That's translates to: please tell me why I should be here. Give me a reason to live.


I detest those people; I don't consider them human. That's not what suicidal means for me, and I don't see that in you either. Rather, it's very much explosive in nature; apathy isn't defeat, it's self-preservation in the face of uncontrollable impulses which can't be channeled out in present form. There's only the future potential, which can be realized step by step - but it's hard to see the steps and take pleasure in them.

Which is to say: you actually do know why you're here, you to have goals which are real, to you - not crackhead goals of mountains that exist only in the minds of those lazy enough to conceive of something that isn't real as a mask for an inability and unwillingness to conquer anything that is.



> Yet how can you be sure that plan is correct? Isn't it possible to subvert your plans subconsciously even if you're activly watching for that? And what is a direction or plan? The lay definition in this context is usually a career choice... obviously we're discussing things in a more abstract realm, but how do you correlate this abstract existence with the structured world humanity has built for itself? Can you ever truly be happy in a society where that "in the moment" mentality rules?



So many what ifs. Vieope brought up the "problem of other minds" in another thread - solipsism. I've been thinking about that more and more recently. As in: I can paint a picture for someone, and it may or may not set. But that's all I can essentially do. Intuitively, people who are self-aware can recognize parallel elements in others.

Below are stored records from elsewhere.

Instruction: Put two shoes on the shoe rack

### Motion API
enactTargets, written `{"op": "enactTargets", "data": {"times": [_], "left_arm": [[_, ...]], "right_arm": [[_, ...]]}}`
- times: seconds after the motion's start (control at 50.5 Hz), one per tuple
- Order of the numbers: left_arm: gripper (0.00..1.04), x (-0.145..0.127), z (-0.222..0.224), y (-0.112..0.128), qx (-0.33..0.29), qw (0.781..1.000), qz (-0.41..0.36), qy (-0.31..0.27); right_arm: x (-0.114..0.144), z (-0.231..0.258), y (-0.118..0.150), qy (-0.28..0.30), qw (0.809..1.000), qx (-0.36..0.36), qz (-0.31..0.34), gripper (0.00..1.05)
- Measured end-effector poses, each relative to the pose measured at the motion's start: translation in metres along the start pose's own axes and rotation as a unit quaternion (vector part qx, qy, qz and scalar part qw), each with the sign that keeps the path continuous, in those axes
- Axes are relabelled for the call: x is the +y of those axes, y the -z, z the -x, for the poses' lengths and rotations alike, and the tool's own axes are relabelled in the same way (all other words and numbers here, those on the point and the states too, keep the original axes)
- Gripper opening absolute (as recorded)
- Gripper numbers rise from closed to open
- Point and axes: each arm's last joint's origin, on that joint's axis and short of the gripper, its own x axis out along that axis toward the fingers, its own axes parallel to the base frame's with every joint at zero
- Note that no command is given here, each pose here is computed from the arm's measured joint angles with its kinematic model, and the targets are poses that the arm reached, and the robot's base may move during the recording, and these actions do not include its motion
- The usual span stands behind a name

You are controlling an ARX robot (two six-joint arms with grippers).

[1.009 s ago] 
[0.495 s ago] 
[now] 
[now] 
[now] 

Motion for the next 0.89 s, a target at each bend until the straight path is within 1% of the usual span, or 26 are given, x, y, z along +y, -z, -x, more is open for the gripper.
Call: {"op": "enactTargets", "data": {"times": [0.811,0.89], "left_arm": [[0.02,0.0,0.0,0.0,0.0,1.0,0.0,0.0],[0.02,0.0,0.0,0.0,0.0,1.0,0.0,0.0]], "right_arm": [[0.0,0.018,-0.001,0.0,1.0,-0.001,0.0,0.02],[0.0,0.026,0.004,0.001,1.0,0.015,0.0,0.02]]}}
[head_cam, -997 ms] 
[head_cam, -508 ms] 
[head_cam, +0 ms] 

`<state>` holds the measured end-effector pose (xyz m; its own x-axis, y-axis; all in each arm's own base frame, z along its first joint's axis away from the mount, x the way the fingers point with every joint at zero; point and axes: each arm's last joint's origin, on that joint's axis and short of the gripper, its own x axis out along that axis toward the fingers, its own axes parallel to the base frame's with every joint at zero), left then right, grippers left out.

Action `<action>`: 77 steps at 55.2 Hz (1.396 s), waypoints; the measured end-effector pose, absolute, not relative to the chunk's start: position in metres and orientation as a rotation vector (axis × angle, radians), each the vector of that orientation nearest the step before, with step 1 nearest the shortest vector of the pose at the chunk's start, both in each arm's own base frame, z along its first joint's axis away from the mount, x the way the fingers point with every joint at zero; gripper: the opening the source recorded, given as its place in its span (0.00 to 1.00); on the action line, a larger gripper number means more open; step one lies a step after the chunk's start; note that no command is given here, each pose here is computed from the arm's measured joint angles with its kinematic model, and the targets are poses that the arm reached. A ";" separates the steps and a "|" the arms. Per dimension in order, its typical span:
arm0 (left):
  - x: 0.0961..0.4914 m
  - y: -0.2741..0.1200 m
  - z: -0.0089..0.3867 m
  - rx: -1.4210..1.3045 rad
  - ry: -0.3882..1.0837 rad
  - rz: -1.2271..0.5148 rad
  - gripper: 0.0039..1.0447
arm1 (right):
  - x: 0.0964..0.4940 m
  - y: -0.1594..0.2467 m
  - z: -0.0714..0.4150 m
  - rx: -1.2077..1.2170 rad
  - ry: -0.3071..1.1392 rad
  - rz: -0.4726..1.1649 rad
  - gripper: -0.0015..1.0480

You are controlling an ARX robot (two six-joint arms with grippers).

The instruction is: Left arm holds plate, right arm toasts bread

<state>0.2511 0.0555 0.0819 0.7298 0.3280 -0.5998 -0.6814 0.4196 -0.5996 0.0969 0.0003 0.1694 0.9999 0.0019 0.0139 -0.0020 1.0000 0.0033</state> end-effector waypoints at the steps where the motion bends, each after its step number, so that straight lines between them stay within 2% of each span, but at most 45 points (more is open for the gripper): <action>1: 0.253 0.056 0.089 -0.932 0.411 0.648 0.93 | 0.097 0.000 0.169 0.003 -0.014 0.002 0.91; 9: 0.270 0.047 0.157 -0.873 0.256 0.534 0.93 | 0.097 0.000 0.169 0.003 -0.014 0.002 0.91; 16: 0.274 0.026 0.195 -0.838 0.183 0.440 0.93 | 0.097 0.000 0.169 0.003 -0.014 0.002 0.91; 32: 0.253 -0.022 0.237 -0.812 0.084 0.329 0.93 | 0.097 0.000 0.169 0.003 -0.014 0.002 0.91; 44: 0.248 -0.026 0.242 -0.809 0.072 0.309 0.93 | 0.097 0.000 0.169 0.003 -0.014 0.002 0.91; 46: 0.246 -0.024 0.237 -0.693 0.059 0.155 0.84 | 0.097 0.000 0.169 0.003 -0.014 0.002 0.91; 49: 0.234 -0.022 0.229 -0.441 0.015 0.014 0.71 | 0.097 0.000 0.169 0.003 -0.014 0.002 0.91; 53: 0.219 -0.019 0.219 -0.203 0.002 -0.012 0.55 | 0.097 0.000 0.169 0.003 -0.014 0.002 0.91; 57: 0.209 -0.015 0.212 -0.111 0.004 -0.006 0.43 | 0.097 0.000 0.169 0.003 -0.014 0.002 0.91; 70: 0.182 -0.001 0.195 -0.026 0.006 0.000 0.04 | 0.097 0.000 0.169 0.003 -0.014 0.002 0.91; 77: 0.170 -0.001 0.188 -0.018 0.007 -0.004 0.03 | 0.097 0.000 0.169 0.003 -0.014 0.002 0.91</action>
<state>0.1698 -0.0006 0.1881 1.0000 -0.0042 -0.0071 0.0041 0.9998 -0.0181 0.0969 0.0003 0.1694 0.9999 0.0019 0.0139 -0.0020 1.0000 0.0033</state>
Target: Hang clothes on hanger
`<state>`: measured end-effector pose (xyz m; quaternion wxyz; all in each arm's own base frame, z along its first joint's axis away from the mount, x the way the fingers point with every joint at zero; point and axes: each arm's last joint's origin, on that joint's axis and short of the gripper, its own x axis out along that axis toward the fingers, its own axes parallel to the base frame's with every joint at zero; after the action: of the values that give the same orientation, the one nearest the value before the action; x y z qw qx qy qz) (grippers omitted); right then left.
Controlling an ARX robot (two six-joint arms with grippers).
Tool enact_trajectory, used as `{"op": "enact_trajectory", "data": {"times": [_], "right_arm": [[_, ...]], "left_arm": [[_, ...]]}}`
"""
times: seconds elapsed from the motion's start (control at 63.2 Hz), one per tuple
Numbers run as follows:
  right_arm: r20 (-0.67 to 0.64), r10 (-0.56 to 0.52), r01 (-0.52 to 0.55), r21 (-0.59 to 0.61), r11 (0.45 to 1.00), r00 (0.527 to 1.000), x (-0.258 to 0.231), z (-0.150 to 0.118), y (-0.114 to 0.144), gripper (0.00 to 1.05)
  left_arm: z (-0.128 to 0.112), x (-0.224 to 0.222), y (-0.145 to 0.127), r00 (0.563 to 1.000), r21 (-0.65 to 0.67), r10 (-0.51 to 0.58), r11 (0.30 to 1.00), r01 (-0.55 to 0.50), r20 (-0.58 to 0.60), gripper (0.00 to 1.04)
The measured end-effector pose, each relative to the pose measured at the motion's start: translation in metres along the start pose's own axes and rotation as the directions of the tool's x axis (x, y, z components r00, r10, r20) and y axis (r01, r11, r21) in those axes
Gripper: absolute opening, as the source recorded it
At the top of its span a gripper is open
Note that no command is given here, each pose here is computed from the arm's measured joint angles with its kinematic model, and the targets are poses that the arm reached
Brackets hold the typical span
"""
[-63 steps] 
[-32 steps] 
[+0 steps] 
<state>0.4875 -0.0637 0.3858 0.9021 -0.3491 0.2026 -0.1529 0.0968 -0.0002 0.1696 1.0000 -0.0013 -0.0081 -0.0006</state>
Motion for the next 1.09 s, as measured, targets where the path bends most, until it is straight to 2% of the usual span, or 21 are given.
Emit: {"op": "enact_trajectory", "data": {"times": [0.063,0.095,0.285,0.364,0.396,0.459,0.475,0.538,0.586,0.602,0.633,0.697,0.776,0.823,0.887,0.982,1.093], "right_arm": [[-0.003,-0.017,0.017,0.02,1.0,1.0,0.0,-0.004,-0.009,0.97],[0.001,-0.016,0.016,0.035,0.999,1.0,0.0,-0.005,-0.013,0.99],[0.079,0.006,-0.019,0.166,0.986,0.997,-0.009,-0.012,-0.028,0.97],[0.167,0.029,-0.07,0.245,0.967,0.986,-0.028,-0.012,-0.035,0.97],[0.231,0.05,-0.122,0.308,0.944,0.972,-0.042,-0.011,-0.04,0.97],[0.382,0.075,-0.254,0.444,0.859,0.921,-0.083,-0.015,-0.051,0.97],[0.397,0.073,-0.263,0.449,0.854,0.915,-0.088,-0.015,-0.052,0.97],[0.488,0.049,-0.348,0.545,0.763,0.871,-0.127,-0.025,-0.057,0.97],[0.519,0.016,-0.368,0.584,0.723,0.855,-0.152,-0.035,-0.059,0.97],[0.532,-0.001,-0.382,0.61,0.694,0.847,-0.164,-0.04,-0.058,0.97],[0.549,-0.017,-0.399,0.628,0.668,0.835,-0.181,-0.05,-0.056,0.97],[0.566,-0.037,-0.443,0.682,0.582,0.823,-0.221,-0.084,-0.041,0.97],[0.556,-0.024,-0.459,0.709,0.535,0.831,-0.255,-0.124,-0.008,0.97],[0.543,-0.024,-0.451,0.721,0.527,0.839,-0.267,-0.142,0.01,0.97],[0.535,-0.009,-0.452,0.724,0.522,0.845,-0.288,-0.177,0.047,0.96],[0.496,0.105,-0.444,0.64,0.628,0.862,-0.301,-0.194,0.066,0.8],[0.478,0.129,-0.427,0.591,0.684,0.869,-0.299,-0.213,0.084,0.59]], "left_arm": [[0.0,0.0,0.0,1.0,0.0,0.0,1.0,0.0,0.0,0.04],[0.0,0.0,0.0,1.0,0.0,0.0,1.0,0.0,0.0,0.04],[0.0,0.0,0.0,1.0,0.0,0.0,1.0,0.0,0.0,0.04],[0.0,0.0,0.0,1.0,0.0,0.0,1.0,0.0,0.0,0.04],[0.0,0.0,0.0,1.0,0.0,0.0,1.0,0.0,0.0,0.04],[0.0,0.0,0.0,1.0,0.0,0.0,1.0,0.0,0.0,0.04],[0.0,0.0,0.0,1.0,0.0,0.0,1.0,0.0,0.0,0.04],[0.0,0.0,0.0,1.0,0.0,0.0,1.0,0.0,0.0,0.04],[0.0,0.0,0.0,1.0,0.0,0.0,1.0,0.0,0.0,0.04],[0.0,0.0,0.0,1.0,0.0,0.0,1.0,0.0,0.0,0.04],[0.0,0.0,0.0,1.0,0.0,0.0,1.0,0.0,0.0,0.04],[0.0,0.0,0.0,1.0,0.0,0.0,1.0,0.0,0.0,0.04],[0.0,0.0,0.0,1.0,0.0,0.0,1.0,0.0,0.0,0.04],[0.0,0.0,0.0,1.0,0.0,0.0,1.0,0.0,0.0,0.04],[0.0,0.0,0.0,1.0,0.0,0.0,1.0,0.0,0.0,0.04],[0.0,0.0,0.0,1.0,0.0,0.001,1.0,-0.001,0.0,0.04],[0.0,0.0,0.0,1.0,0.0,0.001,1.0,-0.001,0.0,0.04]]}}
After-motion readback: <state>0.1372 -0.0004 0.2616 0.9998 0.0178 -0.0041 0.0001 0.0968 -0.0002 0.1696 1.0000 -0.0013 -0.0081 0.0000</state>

Why do I bring this up? I think you know the answers to those questions; the problem arises when you're wondering what you can do to reanimate yourself in a present situation where the world is dead to you. If you were totally clueless - read, not self-aware and intelligent (as I define it), then I wouldn't be able to say anything of meaning.

A direction or plan? Something you can conceive, where the future and present are joined process by process - step by step - with intention and action understood; action and intention are meaningless without a comprehension of relevant factors, and consequences.

"Correct." In what sense? That it's something I desire, or something that can be accomplished? This gets back to everything discussed. A direction isn't a guarantee - often you'll fail. But if you're using a model, not unlike a scientist's model for testing a hypothesis, then you can assess what went right or wrong if you succeed or fail.

Unconsciously? Sure. But what leads a person to unconsciously subvert a plan? Often, wanting too many things, or even a few things, without an understanding of consequences.

"I want to be successful in this business I built from the ground up. But I'm investing too much of my time in it. I want to go out and date women. My friends have girlfriends and wives. But I also want to do this. But I kinda want the girls too."

Among other examples. But "self aware" means awareness of competing influences, and the consequences each one entails. People who are highly self-aware aren't merely aware of base or shallowly defined "influences" - as in, "I'd like to have a lot of money, and a nice job, and respect."

Then, it doesn't matter as much what society is doing; it only matters in the sense of trying to get something done, seeing who does or doesn't fit into the plan - if they're helping you to learn (doesn't have to be with those who agree), or if they serve no purpose but to impede you.

That isn't to say you won't occasionally suffer for it; it's only to mean that you are aware of why you're suffering, at a moment, and if that consequence pales in comparison to a higher possibility that you've established.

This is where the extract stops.